La forma y el contenido


La Filosofía en nuestro tiempo aparece por momentos como una disquisición innecesaria poco práctica, para algunos una real pérdida de tiempo.

Hace unos años el filósofo mexicano Adolfo Sánchez Vázquez expresó:

“Pero al hablar ahora de los tiempos adversos para la filosofía no nos referimos al hecho, reiterado a lo largo de su historia, del rechazo, por parte del Estado, de determinada filosofía, sino al rechazo actual, por parte de la sociedad, o un sector de ella, de la filosofía en general, y, por tanto, no de ésta o aquella filosofía, aunque esto siga dándose desde el poder vigente”.1

Más adelante al reconocer los valores y la importancia de la misma añade:

“Pero en contraste con los infundios de la ideología dominante, del delirio de los fanáticos políticos o religiosos o de la siembra corrosiva de los renegados, la filosofía nos ofrece con su crítica y su argumentación racional, y con sus diseños meditados de una vida más humana la vía más confiable para navegar hacia un buen puerto, aunque no seguro”.2

Es decir la filosofía es vital para el hombre de todos los tiempos. Como dijo el Papa Juan Pablo II al afirmar que cuando el hombre deje de asombrarse morirá.

Estas reflexiones queremos usarlas de preámbulo para las ideas básicas del comentario presente.

En la Filosofía se manejan múltiples categorías generales, que, también contienen fundamentos para la vida política y la personal.

Un concepto esencial de la forma y el contenido podría ser: Categorías filosóficas que sirven para poner de manifiesto las fuentes internas de la unidad, de la integridad y del desarrollo de los objetos materiales.

El contenido es el conjunto de los elementos y procesos que constituyen la base de los objetos y condicionan la existencia, el desarrollo y la sustitución de sus formas.
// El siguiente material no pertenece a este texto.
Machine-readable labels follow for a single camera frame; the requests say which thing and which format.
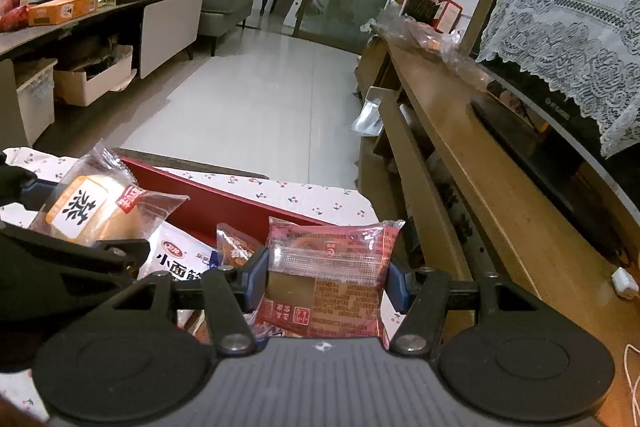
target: white cable
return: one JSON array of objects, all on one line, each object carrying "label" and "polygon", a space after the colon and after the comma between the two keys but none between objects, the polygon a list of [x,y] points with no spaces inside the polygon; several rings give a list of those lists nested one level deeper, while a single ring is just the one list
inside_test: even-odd
[{"label": "white cable", "polygon": [[636,378],[636,383],[632,385],[631,377],[629,376],[629,367],[628,365],[626,365],[626,354],[628,353],[629,349],[633,349],[638,355],[640,355],[640,349],[632,346],[631,344],[626,344],[625,356],[624,356],[626,383],[629,386],[629,391],[631,391],[631,410],[634,414],[634,427],[638,427],[638,415],[640,415],[640,405],[638,405],[636,392],[638,391],[638,384],[640,383],[640,375],[638,375],[638,378]]}]

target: white charger
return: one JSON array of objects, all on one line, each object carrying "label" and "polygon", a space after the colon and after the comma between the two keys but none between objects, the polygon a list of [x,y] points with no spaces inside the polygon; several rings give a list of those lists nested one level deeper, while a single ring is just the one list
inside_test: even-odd
[{"label": "white charger", "polygon": [[611,282],[616,293],[625,299],[632,299],[638,295],[638,283],[624,268],[618,268],[611,276]]}]

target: tablecloth
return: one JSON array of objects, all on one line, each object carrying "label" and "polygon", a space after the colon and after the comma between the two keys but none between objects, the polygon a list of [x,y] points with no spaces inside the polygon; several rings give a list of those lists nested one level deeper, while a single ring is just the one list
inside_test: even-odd
[{"label": "tablecloth", "polygon": [[478,61],[496,55],[574,99],[604,157],[640,142],[640,0],[497,0]]},{"label": "tablecloth", "polygon": [[[4,153],[7,155],[7,164],[29,169],[36,172],[39,178],[50,181],[61,180],[76,161],[75,158],[58,158],[26,147],[7,149]],[[228,174],[209,174],[178,169],[162,170],[249,200],[260,201],[334,225],[369,225],[378,222],[369,200],[357,190],[259,180]],[[0,219],[20,227],[28,227],[35,214],[25,210],[18,203],[0,206]],[[385,317],[388,315],[385,325],[391,324],[386,326],[391,337],[399,326],[402,315],[396,314],[386,295],[382,312]],[[33,384],[31,371],[14,375],[0,373],[0,396],[41,420],[48,418],[44,404]]]}]

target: lace cover
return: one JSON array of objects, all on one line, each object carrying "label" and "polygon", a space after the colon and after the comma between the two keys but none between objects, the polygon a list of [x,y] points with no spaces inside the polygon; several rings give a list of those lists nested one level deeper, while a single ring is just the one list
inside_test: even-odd
[{"label": "lace cover", "polygon": [[496,55],[572,97],[604,157],[640,142],[640,0],[497,0],[477,60]]}]

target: plastic bag
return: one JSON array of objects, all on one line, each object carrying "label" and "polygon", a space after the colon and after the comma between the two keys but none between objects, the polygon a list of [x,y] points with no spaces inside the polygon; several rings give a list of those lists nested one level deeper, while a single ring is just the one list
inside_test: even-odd
[{"label": "plastic bag", "polygon": [[404,221],[308,227],[270,217],[257,320],[304,337],[377,337],[391,251]]},{"label": "plastic bag", "polygon": [[90,247],[108,239],[148,239],[188,196],[137,186],[102,142],[71,167],[29,227]]},{"label": "plastic bag", "polygon": [[[217,265],[218,252],[186,232],[161,223],[149,237],[151,252],[145,264],[140,267],[138,279],[144,279],[150,273],[167,270],[178,281],[190,281],[200,278],[210,265]],[[178,310],[178,326],[183,328],[193,314],[193,310]]]},{"label": "plastic bag", "polygon": [[385,93],[386,89],[373,86],[369,87],[364,104],[362,105],[362,111],[353,124],[351,124],[351,129],[360,136],[380,136],[383,125],[379,108]]},{"label": "plastic bag", "polygon": [[222,264],[229,266],[242,266],[262,247],[257,239],[239,232],[226,223],[217,226],[217,236]]}]

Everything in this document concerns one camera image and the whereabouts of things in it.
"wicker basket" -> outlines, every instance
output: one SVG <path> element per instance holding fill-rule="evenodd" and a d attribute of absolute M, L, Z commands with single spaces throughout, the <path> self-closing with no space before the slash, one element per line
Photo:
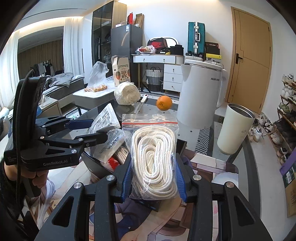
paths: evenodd
<path fill-rule="evenodd" d="M 163 72 L 155 67 L 146 70 L 146 82 L 150 91 L 160 91 L 160 81 L 163 81 Z"/>

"brown cardboard box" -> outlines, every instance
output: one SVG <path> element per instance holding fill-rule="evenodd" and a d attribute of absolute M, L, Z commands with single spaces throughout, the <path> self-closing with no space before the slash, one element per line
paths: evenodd
<path fill-rule="evenodd" d="M 131 74 L 129 69 L 129 60 L 128 58 L 120 58 L 118 56 L 112 56 L 112 70 L 114 77 L 115 86 L 119 86 L 119 84 L 123 82 L 131 81 Z"/>
<path fill-rule="evenodd" d="M 135 20 L 134 25 L 139 28 L 142 28 L 143 21 L 144 21 L 144 14 L 142 14 L 142 13 L 136 14 L 136 20 Z"/>
<path fill-rule="evenodd" d="M 295 179 L 296 164 L 283 175 L 285 185 L 286 200 L 287 200 L 287 216 L 291 217 L 296 214 L 296 179 Z"/>

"brown curtain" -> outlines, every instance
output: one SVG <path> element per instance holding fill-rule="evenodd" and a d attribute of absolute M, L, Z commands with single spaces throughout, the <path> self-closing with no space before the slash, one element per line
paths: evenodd
<path fill-rule="evenodd" d="M 34 64 L 50 60 L 54 72 L 63 69 L 63 40 L 38 45 L 17 55 L 20 79 L 26 77 Z"/>

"wooden door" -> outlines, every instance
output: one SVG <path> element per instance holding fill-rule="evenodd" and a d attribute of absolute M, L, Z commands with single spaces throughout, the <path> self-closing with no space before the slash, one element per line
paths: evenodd
<path fill-rule="evenodd" d="M 270 24 L 252 14 L 234 10 L 233 63 L 227 102 L 259 113 L 264 103 L 271 69 Z"/>

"orange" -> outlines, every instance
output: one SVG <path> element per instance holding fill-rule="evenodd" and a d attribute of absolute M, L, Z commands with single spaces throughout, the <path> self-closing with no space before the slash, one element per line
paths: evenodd
<path fill-rule="evenodd" d="M 166 95 L 159 97 L 158 100 L 156 101 L 157 108 L 163 111 L 166 111 L 169 108 L 171 108 L 172 104 L 173 104 L 172 99 Z"/>
La categoría de forma expresa el nexo interno y el modo de organización, de interacción de los elementos y procesos del fenómeno tanto entre sí como con las condiciones externas.

De lo anterior resulta que la forma y el contenido aunque contradictorios tienen también que poseer una unidad en cierto modo indisoluble. No podríamos entonces decir que existe un proceso revolucionario sin cambios trascendentes, como tampoco podríamos afirmar que tal mujer es una buena madre si deja a sus hijos abandonados.

En el proceso actual de Revolución Ciudadana se producen cambios fundamentales y se anuncian otros que indiscutiblemente provocarán procesos nuevos para el país. Un nuevo contenido, nuevas fuerzas, han ocupado el protagonismo político, aquellos sin voz ahora tienen manera de expresarse.

Las formas también son nuevas pero es muy conveniente para el éxito del proceso mismo tener en cuenta la cultura, la idiosincrasia y hasta las formas educativas dentro de los antagonismos. No todo el que te critica es tu enemigo, ni todo el que te adula o te aplaude es tu amigo, es una máxima con una fuerte dosis de sabiduría. La altura, la elegancia idiomática para recibir y responder se convierte en un arma muy fuerte en manos del estadista, el respeto al adversario, la consideración de que incluso dentro de mis enemigos hay gente inteligente, da altura a las contradicciones naturales del contexto político.

Muchas de esas contradicciones se ubican entre el nuevo contenido y las viejas formas legales, políticas y hasta culturales. Para que el cambio sea lo más democrático y tolerante posible la persuasión, el uso de nuestro idioma incorpora hasta formas artísticas de hacer política. La política entonces, se convierte además de una ciencia en un arte. Se lucha por el bien de los demás pero sin aplastar a los que imaginamos son nuestros enemigos.

En todo caso el proceso de cambios hay que hacerlos con todos y para el bien de todos. Mientras más sectores se incorporen al nuevo contenido y se busquen nuevas formas, la sociedad podrá asumir el cambio sin traumas. No necesariamente la contradicción entre contenido y forma tiene que ser permanentemente antagónica.